WORK TASK:
If a line in the entries contains the word "outline", list it.

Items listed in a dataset
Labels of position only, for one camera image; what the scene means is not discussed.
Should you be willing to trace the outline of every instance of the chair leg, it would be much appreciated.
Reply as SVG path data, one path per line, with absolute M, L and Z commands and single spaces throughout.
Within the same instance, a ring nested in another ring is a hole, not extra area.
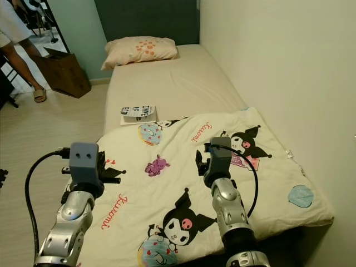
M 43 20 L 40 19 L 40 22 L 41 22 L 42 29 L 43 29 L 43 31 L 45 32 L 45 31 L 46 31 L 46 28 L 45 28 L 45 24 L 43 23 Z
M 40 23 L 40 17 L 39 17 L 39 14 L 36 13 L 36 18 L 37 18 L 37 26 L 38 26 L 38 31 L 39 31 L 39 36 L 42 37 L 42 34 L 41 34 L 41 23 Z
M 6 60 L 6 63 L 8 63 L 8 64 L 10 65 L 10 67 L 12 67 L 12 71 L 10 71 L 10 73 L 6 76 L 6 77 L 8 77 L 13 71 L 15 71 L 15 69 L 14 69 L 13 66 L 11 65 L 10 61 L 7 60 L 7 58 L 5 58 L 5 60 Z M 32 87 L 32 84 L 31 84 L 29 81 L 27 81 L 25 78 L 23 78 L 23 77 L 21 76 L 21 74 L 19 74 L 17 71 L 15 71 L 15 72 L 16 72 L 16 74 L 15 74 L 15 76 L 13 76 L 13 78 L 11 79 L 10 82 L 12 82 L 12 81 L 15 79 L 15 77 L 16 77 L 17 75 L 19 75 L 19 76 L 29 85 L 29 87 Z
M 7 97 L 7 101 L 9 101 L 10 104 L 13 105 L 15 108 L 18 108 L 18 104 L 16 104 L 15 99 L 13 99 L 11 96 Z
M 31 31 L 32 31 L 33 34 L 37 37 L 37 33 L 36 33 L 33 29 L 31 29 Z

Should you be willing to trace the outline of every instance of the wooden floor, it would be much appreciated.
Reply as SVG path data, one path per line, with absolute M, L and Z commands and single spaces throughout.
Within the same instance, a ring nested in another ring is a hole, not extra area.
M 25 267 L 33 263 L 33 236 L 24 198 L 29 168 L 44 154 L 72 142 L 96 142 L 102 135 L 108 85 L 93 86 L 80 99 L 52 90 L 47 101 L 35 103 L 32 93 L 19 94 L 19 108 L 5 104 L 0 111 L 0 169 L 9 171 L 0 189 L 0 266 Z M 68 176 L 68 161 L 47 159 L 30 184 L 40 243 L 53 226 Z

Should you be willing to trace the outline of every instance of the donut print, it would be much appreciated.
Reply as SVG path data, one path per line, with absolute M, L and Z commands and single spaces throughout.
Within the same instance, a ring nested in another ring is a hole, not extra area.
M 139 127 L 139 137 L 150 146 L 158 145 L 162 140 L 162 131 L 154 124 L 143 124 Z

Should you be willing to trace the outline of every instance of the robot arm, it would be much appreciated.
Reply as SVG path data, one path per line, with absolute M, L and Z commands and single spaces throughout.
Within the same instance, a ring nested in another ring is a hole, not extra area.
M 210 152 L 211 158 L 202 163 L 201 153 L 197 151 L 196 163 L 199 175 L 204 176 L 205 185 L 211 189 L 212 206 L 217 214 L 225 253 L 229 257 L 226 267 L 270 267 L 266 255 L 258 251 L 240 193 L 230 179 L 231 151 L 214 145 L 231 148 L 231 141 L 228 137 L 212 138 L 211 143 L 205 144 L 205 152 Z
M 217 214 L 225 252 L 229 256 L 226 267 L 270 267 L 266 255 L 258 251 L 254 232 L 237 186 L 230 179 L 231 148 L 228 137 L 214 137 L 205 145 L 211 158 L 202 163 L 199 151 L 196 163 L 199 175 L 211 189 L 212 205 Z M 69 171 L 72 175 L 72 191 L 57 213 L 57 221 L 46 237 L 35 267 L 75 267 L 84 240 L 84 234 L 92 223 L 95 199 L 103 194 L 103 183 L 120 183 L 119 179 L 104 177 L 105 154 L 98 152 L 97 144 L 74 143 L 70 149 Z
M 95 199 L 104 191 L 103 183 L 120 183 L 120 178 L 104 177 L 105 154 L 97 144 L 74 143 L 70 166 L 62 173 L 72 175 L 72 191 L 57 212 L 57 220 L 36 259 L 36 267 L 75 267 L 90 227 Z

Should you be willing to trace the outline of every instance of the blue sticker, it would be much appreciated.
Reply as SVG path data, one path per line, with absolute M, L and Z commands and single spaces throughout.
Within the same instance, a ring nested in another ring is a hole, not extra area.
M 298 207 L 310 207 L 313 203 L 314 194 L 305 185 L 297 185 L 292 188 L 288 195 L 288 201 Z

THE COMPLETED TASK:
Should you be willing to trace the outline of every instance of the chair leg, it would be much appreciated.
Should you be willing to trace the outline of every instance of the wooden floor, it would be much appreciated.
Should you be willing to trace the outline of every instance of the donut print, it would be much appreciated.
Should you be willing to trace the outline of every instance of the robot arm, it would be much appreciated.
Should you be willing to trace the outline of every instance of the blue sticker, it would be much appreciated.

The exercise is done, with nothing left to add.